BMC Bioinformatics. 2022 Oct 5;23(1):412. doi: 10.1186/s12859-022-04962-x.
In the last few years, multi-omics data, that is, datasets containing different types of high-dimensional molecular variables for the same samples, have become increasingly available. To date, several comparison studies focused on feature selection methods for omics data, but to our knowledge, none compared these methods for the special case of multi-omics data. Given that these data have specific structures that differentiate them from single-omics data, it is unclear whether different feature selection strategies may be optimal for such data. In this paper, using 15 cancer multi-omics datasets we compared four filter methods, two embedded methods, and two wrapper methods with respect to their performance in the prediction of a binary outcome in several situations that may affect the prediction results. As classifiers, we used support vector machines and random forests. The methods were compared using repeated fivefold cross-validation. The accuracy, the AUC, and the Brier score served as performance metrics.

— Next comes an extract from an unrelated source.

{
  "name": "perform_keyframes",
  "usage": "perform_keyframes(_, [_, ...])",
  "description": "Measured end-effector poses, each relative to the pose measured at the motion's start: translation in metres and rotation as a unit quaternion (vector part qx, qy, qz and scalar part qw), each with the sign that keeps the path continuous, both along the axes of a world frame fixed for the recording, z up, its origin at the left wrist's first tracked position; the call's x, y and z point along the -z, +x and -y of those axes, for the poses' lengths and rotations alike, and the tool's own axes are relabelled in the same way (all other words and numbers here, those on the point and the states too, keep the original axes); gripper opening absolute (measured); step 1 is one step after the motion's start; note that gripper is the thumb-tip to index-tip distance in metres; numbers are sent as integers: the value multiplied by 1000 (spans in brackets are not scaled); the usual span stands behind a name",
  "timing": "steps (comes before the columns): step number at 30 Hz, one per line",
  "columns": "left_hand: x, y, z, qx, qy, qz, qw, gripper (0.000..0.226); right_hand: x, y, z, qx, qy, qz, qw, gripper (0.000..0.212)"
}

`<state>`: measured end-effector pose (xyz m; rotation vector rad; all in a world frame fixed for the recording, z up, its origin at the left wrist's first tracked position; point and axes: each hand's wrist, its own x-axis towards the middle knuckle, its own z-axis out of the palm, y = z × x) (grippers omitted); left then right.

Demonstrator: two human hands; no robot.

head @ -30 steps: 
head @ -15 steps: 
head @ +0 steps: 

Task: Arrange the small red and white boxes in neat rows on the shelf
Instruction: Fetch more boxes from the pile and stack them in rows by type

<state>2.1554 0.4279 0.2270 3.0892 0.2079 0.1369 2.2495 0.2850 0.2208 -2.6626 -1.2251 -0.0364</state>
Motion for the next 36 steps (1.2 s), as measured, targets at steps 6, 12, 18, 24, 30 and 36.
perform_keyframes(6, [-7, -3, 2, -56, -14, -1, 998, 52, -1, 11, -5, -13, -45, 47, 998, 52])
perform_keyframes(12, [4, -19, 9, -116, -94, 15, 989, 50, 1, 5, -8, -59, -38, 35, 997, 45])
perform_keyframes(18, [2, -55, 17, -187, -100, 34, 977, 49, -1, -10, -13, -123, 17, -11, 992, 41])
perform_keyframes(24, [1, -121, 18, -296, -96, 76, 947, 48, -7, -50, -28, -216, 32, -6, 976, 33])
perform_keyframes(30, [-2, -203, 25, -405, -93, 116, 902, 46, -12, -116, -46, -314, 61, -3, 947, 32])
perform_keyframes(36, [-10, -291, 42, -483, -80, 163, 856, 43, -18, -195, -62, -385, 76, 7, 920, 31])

The results suggested that, first, the chosen number of selected features affects the predictive performance for many feature selection methods but not all. Second, whether the features were selected by data type or from all data types concurrently did not considerably affect the predictive performance, but for some methods, concurrent selection took more time. Third, regardless of which performance measure was considered, the feature selection methods mRMR, the permutation importance of random forests, and the Lasso tended to outperform the other considered methods. Here, mRMR and the permutation importance of random forests already delivered strong predictive performance when considering only a few selected features. Finally, the wrapper methods were computationally much more expensive than the filter and embedded methods.

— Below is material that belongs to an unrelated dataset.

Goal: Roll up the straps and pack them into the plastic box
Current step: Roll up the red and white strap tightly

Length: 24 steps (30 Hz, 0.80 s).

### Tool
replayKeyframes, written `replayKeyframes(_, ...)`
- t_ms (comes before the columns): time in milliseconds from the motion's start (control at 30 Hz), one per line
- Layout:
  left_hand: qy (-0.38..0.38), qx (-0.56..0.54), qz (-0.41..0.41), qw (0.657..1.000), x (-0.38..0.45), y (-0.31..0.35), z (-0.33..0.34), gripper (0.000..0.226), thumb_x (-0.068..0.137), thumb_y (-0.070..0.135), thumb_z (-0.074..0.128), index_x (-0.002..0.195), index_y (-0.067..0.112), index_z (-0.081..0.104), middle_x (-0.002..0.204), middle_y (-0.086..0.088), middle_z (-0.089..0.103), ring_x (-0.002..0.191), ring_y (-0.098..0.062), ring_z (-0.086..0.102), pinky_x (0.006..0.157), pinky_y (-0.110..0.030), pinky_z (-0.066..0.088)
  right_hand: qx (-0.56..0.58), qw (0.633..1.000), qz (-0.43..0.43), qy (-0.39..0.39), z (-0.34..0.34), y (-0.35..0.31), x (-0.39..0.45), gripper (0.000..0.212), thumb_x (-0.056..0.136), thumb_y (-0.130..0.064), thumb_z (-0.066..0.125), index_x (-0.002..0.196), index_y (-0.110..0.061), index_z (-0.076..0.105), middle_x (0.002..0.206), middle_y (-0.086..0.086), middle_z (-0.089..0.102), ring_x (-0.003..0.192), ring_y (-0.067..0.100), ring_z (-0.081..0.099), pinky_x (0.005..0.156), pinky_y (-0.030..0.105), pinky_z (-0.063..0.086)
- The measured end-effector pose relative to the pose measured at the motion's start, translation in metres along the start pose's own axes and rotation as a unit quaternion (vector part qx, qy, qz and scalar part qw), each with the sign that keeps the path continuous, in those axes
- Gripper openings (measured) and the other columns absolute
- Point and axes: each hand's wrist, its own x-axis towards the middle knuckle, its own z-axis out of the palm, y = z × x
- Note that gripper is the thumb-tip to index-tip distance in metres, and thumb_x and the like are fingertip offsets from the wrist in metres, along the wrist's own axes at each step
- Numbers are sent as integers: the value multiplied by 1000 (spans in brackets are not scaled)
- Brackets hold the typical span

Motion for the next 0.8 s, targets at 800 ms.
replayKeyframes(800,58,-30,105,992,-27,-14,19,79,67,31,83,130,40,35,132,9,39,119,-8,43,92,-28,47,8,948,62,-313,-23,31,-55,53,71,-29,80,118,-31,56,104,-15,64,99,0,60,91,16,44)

We recommend the permutation importance of random forests and the filter method mRMR for feature selection using multi-omics data, where, however, mRMR is considerably more computationally costly.
在过去的几年中,多组学数据(即包含同一批样本不同类型高维分子变量的数据集)变得越来越普遍。迄今为止,已经有几项比较研究集中在组学数据的特征选择方法上,但据我们所知,尚无研究比较这些方法在多组学数据的特殊情况下的性能。鉴于这些数据具有将它们与单组学数据区分开来的特定结构,不清楚是否不同的特征选择策略可能更适合此类数据。在本文中,我们使用了 15 个癌症多组学数据集,比较了四种过滤方法、两种嵌入式方法和两种包装方法,考察了它们在几种可能影响预测结果的情况下对二分类结果的预测性能。我们使用支持向量机和随机森林作为分类器。方法通过重复五次交叉验证进行比较。准确性、AUC 和 Brier 评分作为性能指标。
结果表明,首先,所选特征数量会影响许多特征选择方法的预测性能,但并非所有方法都是如此。其次,特征是按数据类型选择还是同时从所有数据类型中选择,对预测性能的影响不大,但对于某些方法,同时选择需要更多时间。第三,无论考虑哪种性能衡量标准,特征选择方法 mRMR、随机森林的置换重要性和 Lasso 往往优于其他考虑的方法。在这里,mRMR 和随机森林的置换重要性仅考虑少数几个选定的特征时就已经具有很强的预测性能。最后,包装方法的计算成本比过滤方法和嵌入式方法高得多。
我们推荐使用多组学数据的随机森林置换重要性和过滤方法 mRMR 进行特征选择,但是 mRMR 的计算成本要高得多。